When he woke several orbs later, he was feeling pleasantly aroused. He reached out for the Cloud on the bedside table and tapped again at the screen. Toggling idly through a series of avatars, he found the one he was looking for. Tonight he would summon Elektra. He had missed Elektra’s charms lately. Centaur dropped the Cloud on the bed, closed his eyes to the brightness of the room and found himself sitting in the garden of a Greek taverna. It was a sultry Mediterranean evening. Cicadas buzzed among the trees. Birds issued fluty calls. The air was heavy with the perfume of exotic flowers. The table was lit by a solitary lantern. Elektra was seated opposite him, wearing a long flowing dress of purple silk.

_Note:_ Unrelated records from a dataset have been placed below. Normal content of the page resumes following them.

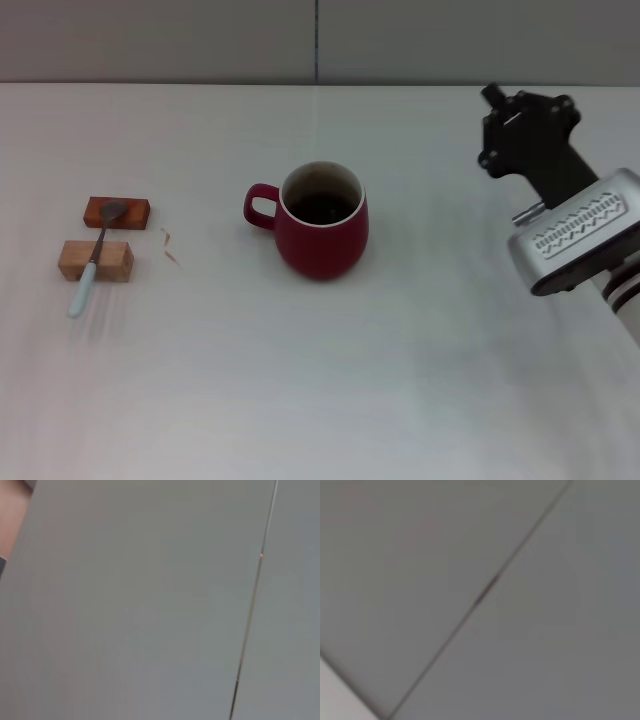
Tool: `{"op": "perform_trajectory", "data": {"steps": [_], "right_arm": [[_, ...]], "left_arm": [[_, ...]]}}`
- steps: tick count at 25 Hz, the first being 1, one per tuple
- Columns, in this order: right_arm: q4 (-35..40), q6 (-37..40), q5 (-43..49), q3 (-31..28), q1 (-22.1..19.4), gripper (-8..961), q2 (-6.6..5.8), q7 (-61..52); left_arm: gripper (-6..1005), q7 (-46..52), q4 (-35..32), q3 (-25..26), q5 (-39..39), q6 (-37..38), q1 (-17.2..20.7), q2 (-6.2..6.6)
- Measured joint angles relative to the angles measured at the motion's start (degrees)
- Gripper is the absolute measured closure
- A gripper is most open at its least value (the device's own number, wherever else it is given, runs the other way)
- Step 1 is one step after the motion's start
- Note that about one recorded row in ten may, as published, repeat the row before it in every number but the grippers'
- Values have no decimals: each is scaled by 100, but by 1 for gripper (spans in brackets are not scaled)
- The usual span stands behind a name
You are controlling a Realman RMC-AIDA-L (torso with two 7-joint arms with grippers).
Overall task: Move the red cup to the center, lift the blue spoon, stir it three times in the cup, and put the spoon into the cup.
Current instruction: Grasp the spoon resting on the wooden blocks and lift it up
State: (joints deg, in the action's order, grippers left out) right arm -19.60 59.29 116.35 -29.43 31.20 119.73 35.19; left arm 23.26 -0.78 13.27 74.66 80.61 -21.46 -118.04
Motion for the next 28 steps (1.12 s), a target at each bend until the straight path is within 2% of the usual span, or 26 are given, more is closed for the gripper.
{"op": "perform_trajectory", "data": {"steps": [6,10,11,21,26,28], "right_arm": [[324,1068,-5,-899,-277,921,-23,-1120],[512,1346,-11,-1346,-342,912,-35,-2071],[552,1407,-14,-1525,-372,909,-37,-2297],[595,1873,19,-1619,-548,886,-64,-2367],[591,2037,-12,-1803,-643,697,-64,-2376],[584,2102,-18,-1913,-682,653,-62,-2381]], "left_arm": [[156,134,110,-337,114,42,243,-1],[156,245,122,-528,117,56,336,-5],[156,300,134,-708,119,113,414,-7],[156,309,122,-902,119,157,468,4],[156,310,91,-976,118,160,470,7],[156,311,90,-978,119,167,477,8]]}}
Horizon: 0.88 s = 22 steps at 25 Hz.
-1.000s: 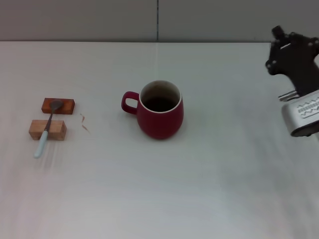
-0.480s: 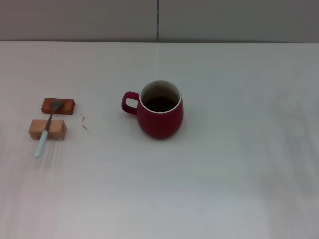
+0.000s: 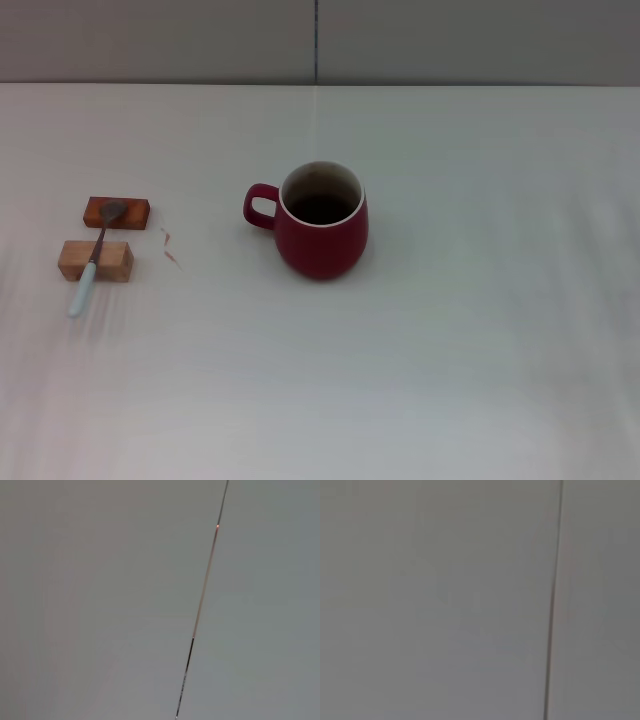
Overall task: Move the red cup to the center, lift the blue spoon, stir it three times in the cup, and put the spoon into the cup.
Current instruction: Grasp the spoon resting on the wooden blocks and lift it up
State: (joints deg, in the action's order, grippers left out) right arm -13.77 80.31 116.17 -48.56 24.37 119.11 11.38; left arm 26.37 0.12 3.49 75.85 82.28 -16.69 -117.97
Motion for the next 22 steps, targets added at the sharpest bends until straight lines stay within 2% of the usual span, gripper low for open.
{"op": "perform_trajectory", "data": {"steps": [14,22], "right_arm": [[286,-372,-7,-102,301,335,-4,-14],[491,-686,-7,-110,552,336,-11,-14]], "left_arm": [[156,-27,65,-688,0,448,403,-7],[155,-40,268,-1312,1,909,816,-22]]}}
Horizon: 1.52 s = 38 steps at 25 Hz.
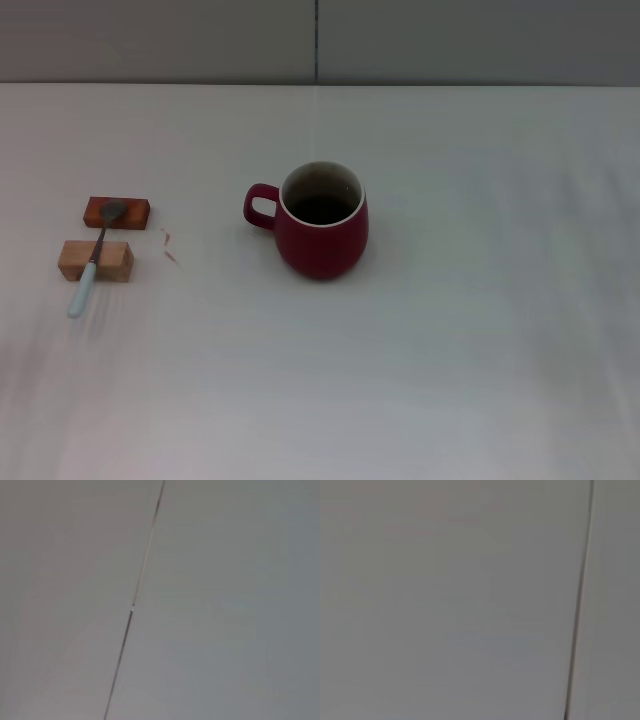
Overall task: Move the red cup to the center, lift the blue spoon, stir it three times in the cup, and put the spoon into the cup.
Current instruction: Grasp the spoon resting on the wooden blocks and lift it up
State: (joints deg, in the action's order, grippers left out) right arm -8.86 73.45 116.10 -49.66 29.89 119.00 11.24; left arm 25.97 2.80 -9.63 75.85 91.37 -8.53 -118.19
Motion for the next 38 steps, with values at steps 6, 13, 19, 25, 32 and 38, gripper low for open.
{"op": "perform_trajectory", "data": {"steps": [6,13,19,25,32,38], "right_arm": [[84,-43,0,0,125,337,-1,29],[125,-193,0,0,237,336,-16,36],[130,-258,0,0,263,336,-17,47],[149,-264,0,0,269,336,-24,48],[169,-271,0,0,300,337,-26,19],[177,-287,0,0,305,337,-26,17]], "left_arm": [[155,-408,274,-588,0,77,247,-6],[155,-478,501,-851,-1,255,478,4],[155,-972,1000,-952,-1,281,494,7],[155,-1661,1551,-997,-3,285,484,5],[155,-2367,1938,-996,-24,246,450,4],[155,-2779,2073,-948,-48,62,443,-6]]}}
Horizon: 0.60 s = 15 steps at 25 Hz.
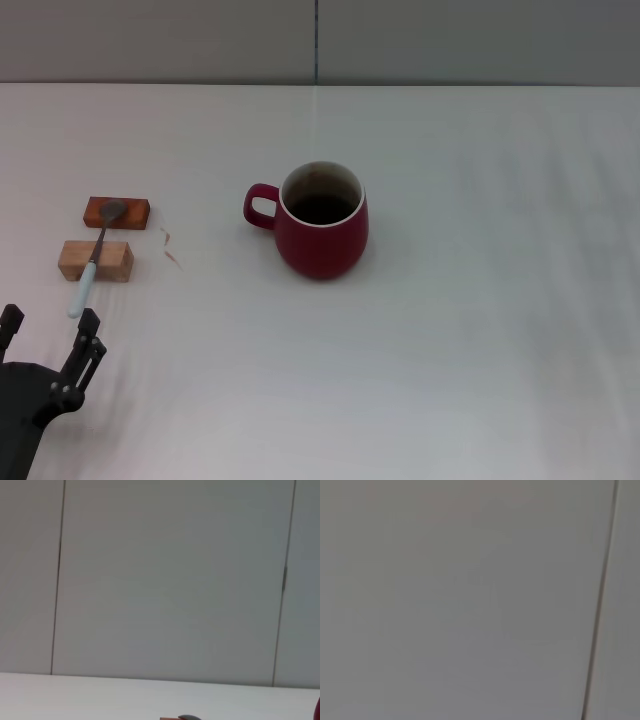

Her honey-brown hair was tied up in a bunch above her head, emphasising her long, brown slender neck. Spiral-shaped earrings dangled from her lobes. Her almond eyes smiled sadly at him as her lips began to move. ‘How could you neglect me for so long, Centaur?’ She wore a fragrant scent, which teased his nostrils. The overall effect was so intoxicating he couldn’t take his eyes off her. At that moment waiters dressed as satyrs appeared from the darkness armed with plates of food: dolmades, hummus, and delicious flat breads. One waiter filled the couple’s silver goblets with blood red wine. ‘Never mind that. Let’s eat,’ Centaur murmured, taking a deep draft from his goblet and for the first time noticing the spangled stillness of the starlit sky. They ate in silence. The meal over, their stomachs full and their minds gently intoxicated by the wine, Centaur and Elektra strolled hand in hand down to the plunge pool beside the stream. Slipping off their clothes, they bathed gratefully in the clear waters. Elektra was an eager lover, taking him to heights of ecstasy that he could scarcely have imagined. Afterwards, they lay exhausted for some time on the bank of the stream, their bodies entwined, gazing up at the blinking stars. Centaur couldn’t remember falling asleep. It wasn’t until the Cloud’s insistent bleep roused him from his deep slumbers that he realised he was back in his room in Century Towers.

Friday, 28 June 2013

MANUSCRIPT

The Sense Filter

On the terrace outside, Griffon tuned up doggedly as the traffic sped by along the dual-carriageway. His recent acquisition of an electronic tuner barely seemed to make the process any less laborious. As he adjusted his capo and twiddled stubbornly uncooperative tuning pegs, navigating the murky microtonal waters between D sharp and E, his mind was on the gig ahead. As usual, he felt under-rehearsed and under-confident, worried about fluffing his words and muffing his chord changes. Armed with only an acoustic guitar and without a band behind him to bolster the arrangements, he often felt exposed. There was nowhere to hide when things went pear-shaped, which they frequently did. That said, experience had taught him what to expect from this venue. A third of the audience would spend most of the set chatting away to their friends. Another third would be mostly texting. Of the remaining audience members who at least gave the impression that they were listening, Griffon wondered how many were actually paying him their full attention. He consoled himself with the thought that whatever he sang and played, it would always be filtered through the senses of each listener and experienced uniquely. That was the great wonder of art, he mused absent-mindedly. It was as if each individual had his or her own personal frequency, just like a tuning fork. What resonated perfectly with one person left another completely unmoved. Griffon sometimes thought of his songs as a mirror held up to the world – or even the wider cosmos – reflecting back what it saw before it in words and music. What got reflected back was unpredictable. Sometimes it was beautiful and magical. Sometimes it was ugly and cynical. Sometimes it was hazy, kaleidoscopic or fragmented. Compounding this filtered reality, each member of the audience carried their own mirror, cracked, flawed and imperfect, which refracted and distorted the original image, often to such a degree that it was barely recognisable. That seemed an inescapable, but oddly reassuring reality.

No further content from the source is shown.